• **TASK BRIEF**:
Line by line, retype the material below exactly, from its first line up to and including the one holding "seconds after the".

══════

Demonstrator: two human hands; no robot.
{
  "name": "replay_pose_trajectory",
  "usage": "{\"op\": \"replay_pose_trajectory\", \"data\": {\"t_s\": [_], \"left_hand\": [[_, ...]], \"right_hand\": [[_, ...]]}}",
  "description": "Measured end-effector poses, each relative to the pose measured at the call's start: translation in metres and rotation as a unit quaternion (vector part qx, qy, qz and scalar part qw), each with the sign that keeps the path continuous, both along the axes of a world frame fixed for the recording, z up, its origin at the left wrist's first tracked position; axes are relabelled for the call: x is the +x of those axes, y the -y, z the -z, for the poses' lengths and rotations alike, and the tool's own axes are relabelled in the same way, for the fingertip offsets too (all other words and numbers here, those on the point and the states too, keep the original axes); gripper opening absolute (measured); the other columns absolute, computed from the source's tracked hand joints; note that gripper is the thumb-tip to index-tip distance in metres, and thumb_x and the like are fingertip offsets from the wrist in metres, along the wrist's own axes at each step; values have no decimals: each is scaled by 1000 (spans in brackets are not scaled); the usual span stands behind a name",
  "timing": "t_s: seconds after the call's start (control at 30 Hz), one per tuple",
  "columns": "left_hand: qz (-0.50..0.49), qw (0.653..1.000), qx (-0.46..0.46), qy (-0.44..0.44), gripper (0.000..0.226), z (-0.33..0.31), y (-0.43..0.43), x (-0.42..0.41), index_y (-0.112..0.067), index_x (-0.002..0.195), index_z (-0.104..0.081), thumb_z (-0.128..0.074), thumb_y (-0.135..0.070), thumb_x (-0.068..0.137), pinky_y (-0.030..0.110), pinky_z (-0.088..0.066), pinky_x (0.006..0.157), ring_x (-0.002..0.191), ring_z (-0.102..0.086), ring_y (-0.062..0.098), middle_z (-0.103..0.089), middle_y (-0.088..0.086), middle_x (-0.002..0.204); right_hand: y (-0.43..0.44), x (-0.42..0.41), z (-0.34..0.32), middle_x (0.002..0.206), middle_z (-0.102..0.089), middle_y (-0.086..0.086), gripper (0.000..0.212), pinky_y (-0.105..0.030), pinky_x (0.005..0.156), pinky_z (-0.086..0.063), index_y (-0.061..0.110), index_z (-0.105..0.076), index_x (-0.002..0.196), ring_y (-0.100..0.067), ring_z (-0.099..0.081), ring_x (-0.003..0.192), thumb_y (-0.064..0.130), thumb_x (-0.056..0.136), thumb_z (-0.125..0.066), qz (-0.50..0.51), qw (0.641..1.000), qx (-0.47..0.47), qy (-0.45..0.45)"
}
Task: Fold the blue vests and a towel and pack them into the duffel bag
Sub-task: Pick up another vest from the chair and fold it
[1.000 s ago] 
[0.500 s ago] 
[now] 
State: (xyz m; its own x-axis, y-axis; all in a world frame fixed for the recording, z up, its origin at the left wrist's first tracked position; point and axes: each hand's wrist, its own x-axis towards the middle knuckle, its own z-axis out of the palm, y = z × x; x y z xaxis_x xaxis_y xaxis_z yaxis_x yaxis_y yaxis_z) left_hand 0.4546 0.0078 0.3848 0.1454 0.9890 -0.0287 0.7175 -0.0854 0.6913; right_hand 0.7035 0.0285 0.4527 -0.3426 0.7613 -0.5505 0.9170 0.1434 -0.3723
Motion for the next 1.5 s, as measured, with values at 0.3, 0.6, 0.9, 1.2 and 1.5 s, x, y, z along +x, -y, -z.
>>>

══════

• **SOLUTION BELOW**:
Demonstrator: two human hands; no robot.
{
  "name": "replay_pose_trajectory",
  "usage": "{\"op\": \"replay_pose_trajectory\", \"data\": {\"t_s\": [_], \"left_hand\": [[_, ...]], \"right_hand\": [[_, ...]]}}",
  "description": "Measured end-effector poses, each relative to the pose measured at the call's start: translation in metres and rotation as a unit quaternion (vector part qx, qy, qz and scalar part qw), each with the sign that keeps the path continuous, both along the axes of a world frame fixed for the recording, z up, its origin at the left wrist's first tracked position; axes are relabelled for the call: x is the +x of those axes, y the -y, z the -z, for the poses' lengths and rotations alike, and the tool's own axes are relabelled in the same way, for the fingertip offsets too (all other words and numbers here, those on the point and the states too, keep the original axes); gripper opening absolute (measured); the other columns absolute, computed from the source's tracked hand joints; note that gripper is the thumb-tip to index-tip distance in metres, and thumb_x and the like are fingertip offsets from the wrist in metres, along the wrist's own axes at each step; values have no decimals: each is scaled by 1000 (spans in brackets are not scaled); the usual span stands behind a name",
  "timing": "t_s: seconds after the call's start (control at 30 Hz), one per tuple",

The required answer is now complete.